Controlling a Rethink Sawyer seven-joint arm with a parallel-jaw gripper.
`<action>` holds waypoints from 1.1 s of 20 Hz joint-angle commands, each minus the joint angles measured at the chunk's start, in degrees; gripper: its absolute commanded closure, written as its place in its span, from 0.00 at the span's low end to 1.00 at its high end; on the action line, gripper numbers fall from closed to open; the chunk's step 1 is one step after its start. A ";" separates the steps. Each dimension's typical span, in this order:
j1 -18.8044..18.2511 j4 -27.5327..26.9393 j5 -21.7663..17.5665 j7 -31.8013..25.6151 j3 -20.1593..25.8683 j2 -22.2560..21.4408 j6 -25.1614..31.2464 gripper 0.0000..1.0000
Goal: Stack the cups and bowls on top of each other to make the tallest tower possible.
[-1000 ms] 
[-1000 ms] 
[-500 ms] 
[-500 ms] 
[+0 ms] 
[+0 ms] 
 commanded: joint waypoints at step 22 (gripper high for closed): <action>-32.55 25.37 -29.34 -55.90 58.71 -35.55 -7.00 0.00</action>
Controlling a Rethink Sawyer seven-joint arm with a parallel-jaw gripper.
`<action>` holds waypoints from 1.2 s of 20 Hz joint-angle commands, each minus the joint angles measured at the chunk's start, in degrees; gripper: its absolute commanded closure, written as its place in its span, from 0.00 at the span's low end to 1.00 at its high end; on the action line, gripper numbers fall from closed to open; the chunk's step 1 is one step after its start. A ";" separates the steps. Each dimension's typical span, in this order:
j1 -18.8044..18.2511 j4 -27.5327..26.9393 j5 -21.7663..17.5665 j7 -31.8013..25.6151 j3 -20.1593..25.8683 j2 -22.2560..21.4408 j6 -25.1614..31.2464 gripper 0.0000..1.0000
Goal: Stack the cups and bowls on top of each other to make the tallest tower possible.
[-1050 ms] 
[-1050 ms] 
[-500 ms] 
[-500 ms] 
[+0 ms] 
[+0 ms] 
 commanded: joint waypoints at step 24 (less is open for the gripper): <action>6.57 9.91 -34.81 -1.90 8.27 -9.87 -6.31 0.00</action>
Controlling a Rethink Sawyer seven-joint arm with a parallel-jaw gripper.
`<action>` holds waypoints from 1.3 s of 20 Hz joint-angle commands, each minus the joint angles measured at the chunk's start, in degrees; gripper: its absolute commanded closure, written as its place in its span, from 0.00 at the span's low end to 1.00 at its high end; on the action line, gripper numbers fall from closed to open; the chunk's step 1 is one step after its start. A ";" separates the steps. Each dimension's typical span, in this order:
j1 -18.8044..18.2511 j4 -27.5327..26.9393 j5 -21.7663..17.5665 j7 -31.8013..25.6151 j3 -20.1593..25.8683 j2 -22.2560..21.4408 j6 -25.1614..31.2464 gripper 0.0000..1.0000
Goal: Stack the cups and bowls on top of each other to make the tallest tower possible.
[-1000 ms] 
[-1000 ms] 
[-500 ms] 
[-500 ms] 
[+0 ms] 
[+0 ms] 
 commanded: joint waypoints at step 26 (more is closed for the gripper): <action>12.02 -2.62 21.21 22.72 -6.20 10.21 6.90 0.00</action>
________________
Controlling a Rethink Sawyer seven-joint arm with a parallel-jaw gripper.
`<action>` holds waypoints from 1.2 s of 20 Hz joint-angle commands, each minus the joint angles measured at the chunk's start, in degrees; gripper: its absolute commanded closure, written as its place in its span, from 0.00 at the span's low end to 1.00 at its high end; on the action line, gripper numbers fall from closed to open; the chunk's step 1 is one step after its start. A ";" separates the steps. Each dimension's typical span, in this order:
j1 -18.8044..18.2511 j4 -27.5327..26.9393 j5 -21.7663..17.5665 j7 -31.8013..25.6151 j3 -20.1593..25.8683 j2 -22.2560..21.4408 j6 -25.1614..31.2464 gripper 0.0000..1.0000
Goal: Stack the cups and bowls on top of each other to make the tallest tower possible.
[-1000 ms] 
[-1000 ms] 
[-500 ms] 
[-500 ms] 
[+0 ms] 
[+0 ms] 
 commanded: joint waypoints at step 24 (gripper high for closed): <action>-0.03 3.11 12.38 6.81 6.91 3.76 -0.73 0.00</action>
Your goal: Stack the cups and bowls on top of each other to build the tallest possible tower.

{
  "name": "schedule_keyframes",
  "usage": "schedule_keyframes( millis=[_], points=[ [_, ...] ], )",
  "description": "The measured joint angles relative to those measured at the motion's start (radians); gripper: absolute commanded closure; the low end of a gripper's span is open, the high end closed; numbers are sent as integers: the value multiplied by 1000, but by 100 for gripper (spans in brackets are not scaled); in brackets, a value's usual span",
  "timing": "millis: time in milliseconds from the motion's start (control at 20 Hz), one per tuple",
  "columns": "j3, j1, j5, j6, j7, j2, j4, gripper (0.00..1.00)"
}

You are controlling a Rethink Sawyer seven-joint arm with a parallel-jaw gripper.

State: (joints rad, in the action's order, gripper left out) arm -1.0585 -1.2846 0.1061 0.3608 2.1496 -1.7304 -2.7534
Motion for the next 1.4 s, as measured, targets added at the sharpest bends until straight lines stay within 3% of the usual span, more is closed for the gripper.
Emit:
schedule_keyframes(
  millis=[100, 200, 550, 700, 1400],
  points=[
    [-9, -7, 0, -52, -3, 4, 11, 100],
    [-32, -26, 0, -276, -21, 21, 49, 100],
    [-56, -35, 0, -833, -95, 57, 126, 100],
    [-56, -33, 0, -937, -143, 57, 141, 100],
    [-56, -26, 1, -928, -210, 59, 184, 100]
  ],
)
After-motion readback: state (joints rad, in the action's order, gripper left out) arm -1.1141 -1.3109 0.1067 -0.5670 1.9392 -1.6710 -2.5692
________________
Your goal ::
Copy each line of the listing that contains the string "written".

Answer to the problem ::
`<action>` holds waypoints from 1.1 s of 20 Hz joint-angle commands, each minus the joint angles measured at the chunk's start, in degrees; gripper: its absolute commanded closure, written as its place in its span, from 0.00 at the span's low end to 1.00 at its high end; on the action line, gripper numbers fall from closed to open; the chunk's step 1 is one step after its start. A ";" separates the steps. Each dimension's typical span, in this order:
`<action>` holds waypoints from 1.2 s of 20 Hz joint-angle commands, each minus the joint angles measured at the chunk's start, in degrees; gripper: its absolute commanded closure, written as its place in its span, from 0.00 at the span's low end to 1.00 at its high end; on the action line, gripper numbers fall from closed to open; the chunk's step 1 is one step after its start. A ";" separates the steps. Each dimension's typical span, in this order:
`<action>` holds waypoints from 1.3 s of 20 Hz joint-angle commands, each minus the joint angles measured at the chunk's start, in degrees; gripper: its absolute commanded closure, written as its place in its span, from 0.00 at the span's low end to 1.00 at its high end; on the action line, gripper numbers fall from closed to open; the chunk's step 1 is one step after its start. A ";" separates the steps. Each dimension's typical span, in this order:
`<action>` holds waypoints from 1.2 s of 20 Hz joint-angle commands, each minus the joint angles measured at the chunk's start, in degrees; gripper: its absolute commanded closure, written as its place in its span, from 0.00 at the span's low end to 1.00 at its high end; on the action line, gripper numbers fall from closed to open; the chunk's step 1 is one step after its start. A ";" separates the steps. Each dimension's typical span, in this order:

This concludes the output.